─── The input

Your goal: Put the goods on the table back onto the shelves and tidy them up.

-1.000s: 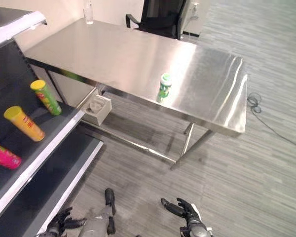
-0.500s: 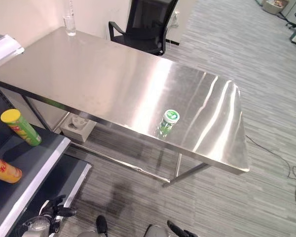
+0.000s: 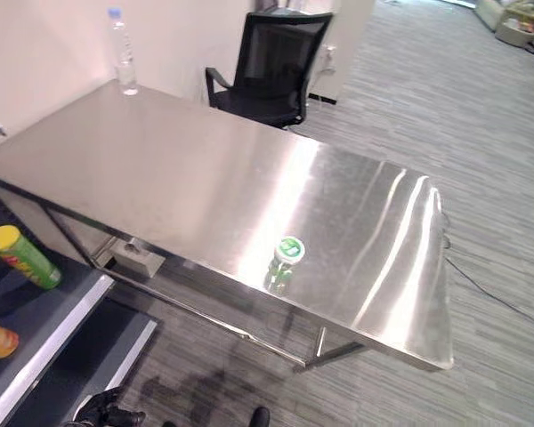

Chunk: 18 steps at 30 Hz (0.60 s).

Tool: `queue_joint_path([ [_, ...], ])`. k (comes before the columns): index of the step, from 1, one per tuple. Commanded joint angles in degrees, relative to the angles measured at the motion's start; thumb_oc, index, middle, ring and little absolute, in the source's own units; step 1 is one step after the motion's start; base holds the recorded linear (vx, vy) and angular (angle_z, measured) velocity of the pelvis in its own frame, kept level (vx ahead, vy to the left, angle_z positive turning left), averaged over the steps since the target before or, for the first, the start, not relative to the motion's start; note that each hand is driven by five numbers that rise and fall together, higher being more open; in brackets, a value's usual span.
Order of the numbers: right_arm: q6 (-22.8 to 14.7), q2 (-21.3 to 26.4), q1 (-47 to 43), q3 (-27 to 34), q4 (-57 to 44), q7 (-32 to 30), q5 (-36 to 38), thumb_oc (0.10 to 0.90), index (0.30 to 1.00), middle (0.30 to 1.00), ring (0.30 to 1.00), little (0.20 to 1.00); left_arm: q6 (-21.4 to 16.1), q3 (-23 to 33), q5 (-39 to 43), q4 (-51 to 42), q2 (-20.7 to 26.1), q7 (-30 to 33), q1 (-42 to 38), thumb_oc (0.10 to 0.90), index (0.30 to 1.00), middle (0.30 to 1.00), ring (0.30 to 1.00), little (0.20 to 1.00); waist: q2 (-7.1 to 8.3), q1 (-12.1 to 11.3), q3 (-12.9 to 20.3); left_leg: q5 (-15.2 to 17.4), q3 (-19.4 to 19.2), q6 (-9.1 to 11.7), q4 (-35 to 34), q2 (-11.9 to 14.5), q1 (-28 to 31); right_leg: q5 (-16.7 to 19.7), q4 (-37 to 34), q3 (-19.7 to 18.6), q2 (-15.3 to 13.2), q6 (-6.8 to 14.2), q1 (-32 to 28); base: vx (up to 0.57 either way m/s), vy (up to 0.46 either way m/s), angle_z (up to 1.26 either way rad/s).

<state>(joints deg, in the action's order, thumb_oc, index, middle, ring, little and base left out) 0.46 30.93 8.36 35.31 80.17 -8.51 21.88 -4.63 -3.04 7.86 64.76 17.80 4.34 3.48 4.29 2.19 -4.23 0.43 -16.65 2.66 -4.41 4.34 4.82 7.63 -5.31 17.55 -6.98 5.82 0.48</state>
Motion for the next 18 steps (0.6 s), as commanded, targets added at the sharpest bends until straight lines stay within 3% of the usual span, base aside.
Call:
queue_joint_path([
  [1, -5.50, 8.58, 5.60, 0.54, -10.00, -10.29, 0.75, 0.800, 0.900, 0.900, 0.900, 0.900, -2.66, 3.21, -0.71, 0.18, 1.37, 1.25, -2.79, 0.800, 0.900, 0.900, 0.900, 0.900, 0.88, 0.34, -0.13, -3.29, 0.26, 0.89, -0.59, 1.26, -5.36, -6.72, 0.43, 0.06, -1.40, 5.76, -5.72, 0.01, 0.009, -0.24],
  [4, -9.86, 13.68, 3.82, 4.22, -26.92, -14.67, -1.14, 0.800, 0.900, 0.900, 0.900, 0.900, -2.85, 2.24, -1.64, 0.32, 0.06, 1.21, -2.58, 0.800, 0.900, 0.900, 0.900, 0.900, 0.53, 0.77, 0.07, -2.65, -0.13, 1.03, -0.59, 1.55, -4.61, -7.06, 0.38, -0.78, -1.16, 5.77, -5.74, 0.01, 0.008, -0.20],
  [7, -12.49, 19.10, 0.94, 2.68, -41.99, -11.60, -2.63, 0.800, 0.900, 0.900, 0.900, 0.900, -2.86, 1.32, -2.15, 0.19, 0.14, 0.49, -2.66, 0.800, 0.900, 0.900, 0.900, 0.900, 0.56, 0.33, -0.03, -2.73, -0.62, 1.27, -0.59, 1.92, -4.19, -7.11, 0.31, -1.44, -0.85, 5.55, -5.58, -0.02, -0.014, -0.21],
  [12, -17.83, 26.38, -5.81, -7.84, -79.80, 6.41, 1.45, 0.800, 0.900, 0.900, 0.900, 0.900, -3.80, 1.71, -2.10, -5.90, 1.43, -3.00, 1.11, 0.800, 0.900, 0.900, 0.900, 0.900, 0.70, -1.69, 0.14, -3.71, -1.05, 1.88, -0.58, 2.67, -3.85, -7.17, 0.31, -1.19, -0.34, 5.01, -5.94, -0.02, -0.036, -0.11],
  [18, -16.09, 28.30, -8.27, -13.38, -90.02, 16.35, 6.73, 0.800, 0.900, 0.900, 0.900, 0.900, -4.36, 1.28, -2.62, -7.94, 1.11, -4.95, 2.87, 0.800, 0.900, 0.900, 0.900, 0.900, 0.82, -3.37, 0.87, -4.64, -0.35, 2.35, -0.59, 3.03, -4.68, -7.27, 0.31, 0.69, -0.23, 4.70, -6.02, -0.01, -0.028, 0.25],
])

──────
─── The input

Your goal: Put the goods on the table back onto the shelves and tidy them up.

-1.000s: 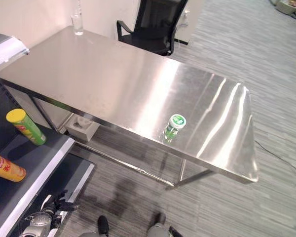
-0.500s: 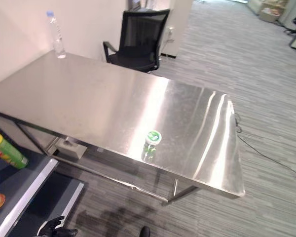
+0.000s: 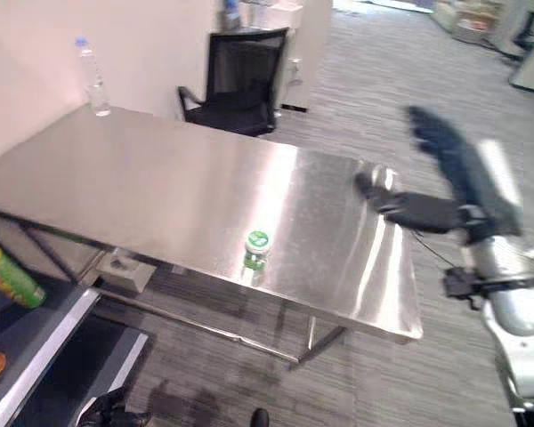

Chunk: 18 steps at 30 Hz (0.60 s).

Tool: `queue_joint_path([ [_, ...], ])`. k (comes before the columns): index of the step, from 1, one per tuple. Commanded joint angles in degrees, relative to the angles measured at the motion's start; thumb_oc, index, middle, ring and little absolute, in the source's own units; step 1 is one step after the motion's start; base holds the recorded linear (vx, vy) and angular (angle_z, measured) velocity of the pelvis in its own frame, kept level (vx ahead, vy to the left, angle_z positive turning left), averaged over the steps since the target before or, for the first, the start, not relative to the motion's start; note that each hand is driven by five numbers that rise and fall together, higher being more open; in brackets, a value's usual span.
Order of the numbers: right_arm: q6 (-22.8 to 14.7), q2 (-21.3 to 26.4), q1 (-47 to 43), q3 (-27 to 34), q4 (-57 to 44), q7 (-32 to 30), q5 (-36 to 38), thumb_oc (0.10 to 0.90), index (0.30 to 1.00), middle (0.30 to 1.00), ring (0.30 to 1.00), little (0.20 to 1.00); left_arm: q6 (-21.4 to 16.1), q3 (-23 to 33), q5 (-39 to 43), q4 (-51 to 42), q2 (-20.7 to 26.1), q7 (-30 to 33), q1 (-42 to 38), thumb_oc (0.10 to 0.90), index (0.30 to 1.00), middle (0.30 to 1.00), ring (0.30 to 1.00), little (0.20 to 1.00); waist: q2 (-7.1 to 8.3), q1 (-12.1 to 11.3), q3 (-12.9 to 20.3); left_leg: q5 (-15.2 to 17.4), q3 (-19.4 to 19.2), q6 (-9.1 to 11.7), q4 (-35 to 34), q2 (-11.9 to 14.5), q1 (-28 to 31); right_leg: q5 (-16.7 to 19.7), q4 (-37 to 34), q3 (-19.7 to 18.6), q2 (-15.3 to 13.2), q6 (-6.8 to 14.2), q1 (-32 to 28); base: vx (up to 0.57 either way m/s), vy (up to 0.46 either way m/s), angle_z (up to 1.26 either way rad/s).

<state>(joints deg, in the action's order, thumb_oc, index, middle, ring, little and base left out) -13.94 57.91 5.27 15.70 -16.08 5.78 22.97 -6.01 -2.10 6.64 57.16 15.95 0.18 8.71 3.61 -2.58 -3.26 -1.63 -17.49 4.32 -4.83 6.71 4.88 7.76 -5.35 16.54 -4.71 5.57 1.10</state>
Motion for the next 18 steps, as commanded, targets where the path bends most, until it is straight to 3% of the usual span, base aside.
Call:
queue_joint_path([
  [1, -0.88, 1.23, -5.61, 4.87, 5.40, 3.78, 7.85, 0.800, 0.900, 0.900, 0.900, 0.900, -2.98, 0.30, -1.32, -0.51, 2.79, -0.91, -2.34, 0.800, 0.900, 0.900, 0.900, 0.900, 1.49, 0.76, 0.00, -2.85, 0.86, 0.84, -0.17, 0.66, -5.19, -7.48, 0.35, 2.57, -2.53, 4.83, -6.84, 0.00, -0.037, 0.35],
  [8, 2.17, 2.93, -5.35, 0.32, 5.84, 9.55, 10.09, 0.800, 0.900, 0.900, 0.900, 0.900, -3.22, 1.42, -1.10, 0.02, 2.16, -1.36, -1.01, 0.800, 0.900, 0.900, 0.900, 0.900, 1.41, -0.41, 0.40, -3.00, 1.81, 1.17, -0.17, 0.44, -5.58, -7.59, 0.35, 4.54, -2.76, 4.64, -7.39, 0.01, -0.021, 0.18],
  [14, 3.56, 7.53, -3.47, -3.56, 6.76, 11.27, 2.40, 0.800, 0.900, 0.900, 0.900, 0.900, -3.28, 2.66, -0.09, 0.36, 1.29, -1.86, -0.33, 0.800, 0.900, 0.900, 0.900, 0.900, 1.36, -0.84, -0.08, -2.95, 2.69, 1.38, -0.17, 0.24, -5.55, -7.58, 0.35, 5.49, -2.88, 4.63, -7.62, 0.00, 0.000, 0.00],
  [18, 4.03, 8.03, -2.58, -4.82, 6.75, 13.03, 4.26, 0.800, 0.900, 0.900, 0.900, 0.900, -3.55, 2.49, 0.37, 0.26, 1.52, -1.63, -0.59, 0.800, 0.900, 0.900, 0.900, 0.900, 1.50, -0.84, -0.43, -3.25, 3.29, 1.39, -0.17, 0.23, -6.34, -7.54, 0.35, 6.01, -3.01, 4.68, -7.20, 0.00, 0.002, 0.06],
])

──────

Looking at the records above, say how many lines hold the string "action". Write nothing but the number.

2